Valentinez A. Kaiser
New member
Source:http://www.bbc.co.uk/news/uk-22677513
Former Crimewatch presenter Nick Ross has issued a statement defending himself against criticism over comments he made about rape.
In his book, Crime, he said it had become "sacrilege to suggest that there can be any gradation: rape is rape".
"The real experts, the victims, know otherwise," he said.
After criticism from anti-rape campaigners and on social media, he said rape was "one of the most defiling crimes" and could never be justified.
The controversy comes after extracts from the "Sex" chapter of his book Crime - subtitled "how to solve it and why so much of what we're told is wrong" - were published in the Mail on Sunday.
'False storm'
After publication, a number of newspapers reported that he had suggested "rape isn't always rape".
Sarah Green, campaigner with the End Violence Against Women charity, said: "It's really disappointing - more than that, it's horrible - that a reputable journalist like Nick Ross, with expertise associated with crime through Crimewatch, is trotting out with the same spurious myths about rape."
'Sickens and appals'
And Jacqui Hames, who presented Crimewatch with Ross for 16 years, tweeted: ".@nickrosscom Just caught up with the MOS - struggling to match the man I know with the comments!!!! What on earth is going on?"
In a statement released on Sunday, Ross - who left BBC One's Crimewatch in 2007 - said the reaction to his writing was "a false storm".
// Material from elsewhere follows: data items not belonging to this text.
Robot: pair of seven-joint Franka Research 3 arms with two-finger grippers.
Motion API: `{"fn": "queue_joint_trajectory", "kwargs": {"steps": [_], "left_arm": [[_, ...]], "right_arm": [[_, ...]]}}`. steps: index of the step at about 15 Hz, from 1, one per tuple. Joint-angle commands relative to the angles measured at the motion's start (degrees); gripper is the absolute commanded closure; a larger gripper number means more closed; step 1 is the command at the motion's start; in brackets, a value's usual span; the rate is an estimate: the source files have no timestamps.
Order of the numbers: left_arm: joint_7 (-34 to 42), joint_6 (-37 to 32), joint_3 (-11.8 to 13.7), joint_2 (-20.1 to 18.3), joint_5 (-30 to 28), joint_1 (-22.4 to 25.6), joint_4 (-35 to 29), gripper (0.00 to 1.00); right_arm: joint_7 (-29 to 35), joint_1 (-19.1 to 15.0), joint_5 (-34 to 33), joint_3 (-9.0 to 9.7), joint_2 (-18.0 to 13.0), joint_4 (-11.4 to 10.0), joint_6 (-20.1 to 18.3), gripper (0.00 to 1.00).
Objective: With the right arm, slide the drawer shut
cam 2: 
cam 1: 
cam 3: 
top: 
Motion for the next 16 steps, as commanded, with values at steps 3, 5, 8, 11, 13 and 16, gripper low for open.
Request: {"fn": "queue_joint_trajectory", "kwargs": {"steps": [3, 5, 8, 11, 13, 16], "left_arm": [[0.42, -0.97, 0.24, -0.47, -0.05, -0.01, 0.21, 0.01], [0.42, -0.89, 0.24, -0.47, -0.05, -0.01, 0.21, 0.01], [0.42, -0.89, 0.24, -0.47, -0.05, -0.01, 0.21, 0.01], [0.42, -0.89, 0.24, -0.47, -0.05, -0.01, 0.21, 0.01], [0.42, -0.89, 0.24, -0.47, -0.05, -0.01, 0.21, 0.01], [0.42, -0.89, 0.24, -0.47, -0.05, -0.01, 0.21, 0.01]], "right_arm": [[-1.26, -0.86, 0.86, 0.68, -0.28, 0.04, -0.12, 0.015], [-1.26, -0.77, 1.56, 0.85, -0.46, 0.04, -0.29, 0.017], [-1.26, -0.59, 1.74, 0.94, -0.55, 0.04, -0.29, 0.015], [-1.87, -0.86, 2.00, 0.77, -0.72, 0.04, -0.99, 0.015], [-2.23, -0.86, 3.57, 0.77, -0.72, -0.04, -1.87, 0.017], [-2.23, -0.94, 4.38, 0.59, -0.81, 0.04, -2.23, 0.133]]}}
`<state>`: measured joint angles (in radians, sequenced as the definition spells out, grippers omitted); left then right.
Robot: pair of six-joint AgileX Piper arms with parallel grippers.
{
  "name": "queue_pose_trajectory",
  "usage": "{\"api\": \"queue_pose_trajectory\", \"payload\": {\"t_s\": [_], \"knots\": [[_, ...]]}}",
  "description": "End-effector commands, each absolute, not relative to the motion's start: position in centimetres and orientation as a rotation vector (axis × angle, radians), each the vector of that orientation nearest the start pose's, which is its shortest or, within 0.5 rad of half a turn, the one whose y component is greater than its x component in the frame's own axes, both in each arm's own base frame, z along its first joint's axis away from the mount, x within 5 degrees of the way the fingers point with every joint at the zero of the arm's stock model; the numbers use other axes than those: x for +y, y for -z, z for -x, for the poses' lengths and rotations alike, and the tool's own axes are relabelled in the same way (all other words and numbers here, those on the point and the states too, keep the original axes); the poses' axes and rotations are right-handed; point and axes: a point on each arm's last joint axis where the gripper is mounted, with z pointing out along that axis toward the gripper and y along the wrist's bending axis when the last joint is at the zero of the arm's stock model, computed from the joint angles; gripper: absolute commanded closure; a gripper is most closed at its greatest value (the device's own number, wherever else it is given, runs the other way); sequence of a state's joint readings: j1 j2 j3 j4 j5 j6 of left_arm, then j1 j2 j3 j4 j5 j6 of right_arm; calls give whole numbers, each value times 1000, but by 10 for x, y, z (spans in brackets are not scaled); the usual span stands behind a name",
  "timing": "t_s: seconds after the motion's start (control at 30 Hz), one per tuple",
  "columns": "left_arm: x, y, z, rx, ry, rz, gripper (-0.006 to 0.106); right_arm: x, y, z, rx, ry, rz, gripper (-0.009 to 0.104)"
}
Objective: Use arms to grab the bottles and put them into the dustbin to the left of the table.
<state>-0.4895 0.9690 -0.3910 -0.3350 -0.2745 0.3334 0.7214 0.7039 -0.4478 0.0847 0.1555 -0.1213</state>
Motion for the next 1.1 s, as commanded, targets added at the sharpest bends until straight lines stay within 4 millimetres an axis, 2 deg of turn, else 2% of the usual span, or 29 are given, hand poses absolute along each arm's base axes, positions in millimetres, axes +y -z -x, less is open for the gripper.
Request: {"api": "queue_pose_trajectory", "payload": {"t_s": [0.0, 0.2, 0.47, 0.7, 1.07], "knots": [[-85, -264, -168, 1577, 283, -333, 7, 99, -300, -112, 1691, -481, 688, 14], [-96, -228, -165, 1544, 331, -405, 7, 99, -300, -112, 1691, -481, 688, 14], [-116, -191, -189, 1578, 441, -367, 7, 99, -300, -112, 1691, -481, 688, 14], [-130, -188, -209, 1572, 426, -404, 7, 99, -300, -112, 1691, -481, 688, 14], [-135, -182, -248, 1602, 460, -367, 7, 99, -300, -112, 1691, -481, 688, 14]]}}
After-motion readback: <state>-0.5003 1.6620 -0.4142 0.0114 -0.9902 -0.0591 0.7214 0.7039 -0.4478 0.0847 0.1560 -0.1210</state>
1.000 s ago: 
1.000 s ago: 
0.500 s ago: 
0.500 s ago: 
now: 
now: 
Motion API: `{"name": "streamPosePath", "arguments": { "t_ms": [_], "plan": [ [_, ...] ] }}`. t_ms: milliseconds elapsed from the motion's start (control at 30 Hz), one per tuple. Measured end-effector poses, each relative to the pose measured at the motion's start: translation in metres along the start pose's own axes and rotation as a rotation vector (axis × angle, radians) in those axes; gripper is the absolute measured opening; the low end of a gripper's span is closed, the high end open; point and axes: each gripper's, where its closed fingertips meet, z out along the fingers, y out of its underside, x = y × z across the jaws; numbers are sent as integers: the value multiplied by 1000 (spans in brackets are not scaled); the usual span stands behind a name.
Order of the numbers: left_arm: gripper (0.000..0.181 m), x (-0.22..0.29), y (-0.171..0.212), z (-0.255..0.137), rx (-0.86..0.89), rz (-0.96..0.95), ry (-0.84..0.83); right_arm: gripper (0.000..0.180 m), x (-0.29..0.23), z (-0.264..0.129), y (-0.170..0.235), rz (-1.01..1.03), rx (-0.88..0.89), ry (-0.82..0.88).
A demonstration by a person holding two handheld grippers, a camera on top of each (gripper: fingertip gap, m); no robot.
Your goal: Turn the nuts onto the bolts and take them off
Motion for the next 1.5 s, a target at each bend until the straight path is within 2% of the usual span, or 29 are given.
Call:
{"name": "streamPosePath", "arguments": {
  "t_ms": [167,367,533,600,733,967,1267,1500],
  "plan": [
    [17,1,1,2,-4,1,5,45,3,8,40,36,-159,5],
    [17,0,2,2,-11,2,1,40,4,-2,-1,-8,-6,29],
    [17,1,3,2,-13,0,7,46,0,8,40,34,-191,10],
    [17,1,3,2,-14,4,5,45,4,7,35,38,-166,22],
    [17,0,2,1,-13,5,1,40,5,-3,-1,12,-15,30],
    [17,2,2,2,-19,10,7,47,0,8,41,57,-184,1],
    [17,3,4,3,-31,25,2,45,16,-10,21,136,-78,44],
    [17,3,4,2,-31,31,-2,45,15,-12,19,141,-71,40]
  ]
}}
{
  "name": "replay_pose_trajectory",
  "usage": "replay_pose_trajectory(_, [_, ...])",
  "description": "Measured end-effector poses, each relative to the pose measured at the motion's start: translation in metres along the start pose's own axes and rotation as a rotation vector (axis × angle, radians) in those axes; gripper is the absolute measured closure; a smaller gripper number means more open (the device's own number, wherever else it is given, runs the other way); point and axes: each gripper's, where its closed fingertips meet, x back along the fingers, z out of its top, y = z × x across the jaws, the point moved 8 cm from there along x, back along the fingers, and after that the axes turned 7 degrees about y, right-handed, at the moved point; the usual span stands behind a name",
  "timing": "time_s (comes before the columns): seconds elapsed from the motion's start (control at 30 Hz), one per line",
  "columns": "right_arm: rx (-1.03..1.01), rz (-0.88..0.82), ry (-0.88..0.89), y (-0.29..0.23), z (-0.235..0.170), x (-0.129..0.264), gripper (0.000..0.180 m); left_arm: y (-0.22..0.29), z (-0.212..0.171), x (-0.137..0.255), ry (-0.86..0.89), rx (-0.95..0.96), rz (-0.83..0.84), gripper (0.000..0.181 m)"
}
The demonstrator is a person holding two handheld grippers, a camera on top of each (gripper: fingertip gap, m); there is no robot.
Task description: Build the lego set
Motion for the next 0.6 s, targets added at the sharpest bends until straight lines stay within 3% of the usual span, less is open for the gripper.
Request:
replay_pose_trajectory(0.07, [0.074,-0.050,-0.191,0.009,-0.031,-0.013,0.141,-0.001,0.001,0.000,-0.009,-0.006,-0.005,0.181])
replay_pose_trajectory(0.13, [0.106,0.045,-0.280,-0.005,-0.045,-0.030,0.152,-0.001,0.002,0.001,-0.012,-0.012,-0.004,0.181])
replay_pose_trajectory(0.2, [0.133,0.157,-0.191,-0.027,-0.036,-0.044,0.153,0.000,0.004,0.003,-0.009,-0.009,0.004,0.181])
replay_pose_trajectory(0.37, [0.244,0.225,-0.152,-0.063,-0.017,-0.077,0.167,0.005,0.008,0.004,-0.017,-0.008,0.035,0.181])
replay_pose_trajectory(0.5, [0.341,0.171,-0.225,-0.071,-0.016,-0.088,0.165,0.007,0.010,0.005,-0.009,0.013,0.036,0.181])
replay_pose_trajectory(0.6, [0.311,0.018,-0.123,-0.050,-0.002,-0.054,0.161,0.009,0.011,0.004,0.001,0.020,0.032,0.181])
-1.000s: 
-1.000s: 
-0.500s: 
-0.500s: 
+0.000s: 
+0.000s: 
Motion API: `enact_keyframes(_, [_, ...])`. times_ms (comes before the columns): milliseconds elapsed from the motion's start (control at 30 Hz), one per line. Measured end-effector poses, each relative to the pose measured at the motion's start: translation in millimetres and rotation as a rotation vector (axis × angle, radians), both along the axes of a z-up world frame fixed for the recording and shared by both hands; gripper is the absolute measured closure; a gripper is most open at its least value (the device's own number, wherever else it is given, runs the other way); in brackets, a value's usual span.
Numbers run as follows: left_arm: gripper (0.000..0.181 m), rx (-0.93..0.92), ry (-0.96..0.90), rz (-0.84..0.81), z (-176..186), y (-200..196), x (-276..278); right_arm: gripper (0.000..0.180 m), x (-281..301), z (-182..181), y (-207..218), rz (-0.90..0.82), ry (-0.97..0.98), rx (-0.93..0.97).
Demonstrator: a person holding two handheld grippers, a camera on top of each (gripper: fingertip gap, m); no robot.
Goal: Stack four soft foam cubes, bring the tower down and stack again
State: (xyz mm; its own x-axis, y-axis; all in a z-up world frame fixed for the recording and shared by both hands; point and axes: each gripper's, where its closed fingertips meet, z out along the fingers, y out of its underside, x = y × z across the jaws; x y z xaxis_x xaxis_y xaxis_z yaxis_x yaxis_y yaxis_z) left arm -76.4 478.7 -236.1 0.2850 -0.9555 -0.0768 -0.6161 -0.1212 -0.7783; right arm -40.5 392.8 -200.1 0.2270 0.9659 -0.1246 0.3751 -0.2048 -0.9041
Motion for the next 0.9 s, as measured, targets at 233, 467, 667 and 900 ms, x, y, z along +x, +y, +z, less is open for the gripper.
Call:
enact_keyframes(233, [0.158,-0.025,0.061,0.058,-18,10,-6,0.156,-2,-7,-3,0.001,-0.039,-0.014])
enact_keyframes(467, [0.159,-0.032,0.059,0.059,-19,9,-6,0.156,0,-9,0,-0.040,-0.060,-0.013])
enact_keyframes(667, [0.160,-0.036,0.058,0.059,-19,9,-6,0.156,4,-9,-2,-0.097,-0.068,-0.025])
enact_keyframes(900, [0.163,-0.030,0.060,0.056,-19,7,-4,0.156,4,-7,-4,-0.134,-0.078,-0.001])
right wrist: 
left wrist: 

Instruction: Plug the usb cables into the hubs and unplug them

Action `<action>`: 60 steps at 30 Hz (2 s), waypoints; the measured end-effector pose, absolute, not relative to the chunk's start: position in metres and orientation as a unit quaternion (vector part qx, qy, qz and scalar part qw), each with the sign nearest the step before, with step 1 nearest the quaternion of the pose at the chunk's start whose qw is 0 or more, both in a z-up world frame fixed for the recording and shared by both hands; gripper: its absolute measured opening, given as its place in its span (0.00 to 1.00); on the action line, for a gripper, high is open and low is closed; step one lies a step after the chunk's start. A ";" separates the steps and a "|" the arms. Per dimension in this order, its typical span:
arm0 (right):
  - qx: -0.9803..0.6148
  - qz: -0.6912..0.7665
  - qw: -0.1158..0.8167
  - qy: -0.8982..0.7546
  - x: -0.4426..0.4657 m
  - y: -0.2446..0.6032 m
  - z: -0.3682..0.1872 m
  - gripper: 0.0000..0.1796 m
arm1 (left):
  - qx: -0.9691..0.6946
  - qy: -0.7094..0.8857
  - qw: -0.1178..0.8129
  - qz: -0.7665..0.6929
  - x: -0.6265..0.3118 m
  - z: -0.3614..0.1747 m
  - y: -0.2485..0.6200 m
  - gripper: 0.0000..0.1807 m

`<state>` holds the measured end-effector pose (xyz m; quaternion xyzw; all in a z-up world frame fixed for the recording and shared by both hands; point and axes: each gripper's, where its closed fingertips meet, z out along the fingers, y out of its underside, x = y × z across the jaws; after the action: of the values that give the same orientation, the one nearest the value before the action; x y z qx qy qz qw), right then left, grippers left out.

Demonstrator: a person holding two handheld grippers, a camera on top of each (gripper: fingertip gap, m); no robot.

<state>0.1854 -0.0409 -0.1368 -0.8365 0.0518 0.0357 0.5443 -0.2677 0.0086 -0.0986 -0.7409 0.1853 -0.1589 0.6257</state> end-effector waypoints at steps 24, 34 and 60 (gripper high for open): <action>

He said it "sickens and appals" him that people could suggest he blamed rape victims or "belittle what they suffer", adding that "the opposite is true".
"For the record, lest it needs saying, and, as I make clear in the published extracts, anyone who suffers such a violating crime should be the centre of our concerns."
Jill Saward, a campaigner for victims' rights, said she had some sympathy for Ross. His message had not been portrayed well by the media, she argued.
"I have supported women who don't realise they've been raped," she told the BBC.
"When you talk to them, sometimes it's because they can't actually face the fact that they have been raped, because if they don't have to think about it they don't have to acknowledge it. And some don't realise, because they don't actually realise what rape is.
"That was the message that maybe he was trying to get across, but it hasn't come across well."
'Ironic'
The book cited research which found many victims did not regard what happened to them as rape, "even though in law it plainly was", Ross had added.
"In other words victims themselves plainly see gradations in rape."
He said that, "far from taking a chauvinistic view, my chapter on sexual crime disparages the patronising views of women that still too often prevail".
He said: "Far from blaming people, my book says we are too quick to blame and that it tends to distract us from finding solutions to crime.
"While I acknowledge the self-evident truth that we - all of us - may, through our actions, make ourselves safer or more vulnerable to crime, that is not even remotely the same thing as justifying assault."
Speaking to BBC Radio 5live, Jo Wood, a trustee of Rape Crisis, drew attention to the "pretty pathetic" conviction rate for rape.
Of Ross, she said: "I find it quite ironic that he's claiming he's been taken out of context and that's not actually what he meant, etc, because that is exactly what a rape victim goes through: 'I didn't mean it that way, you're twisting my words.'
"That occurred to me last night, listening to him: he sounded like a rape victim on a stand in court, exactly the same."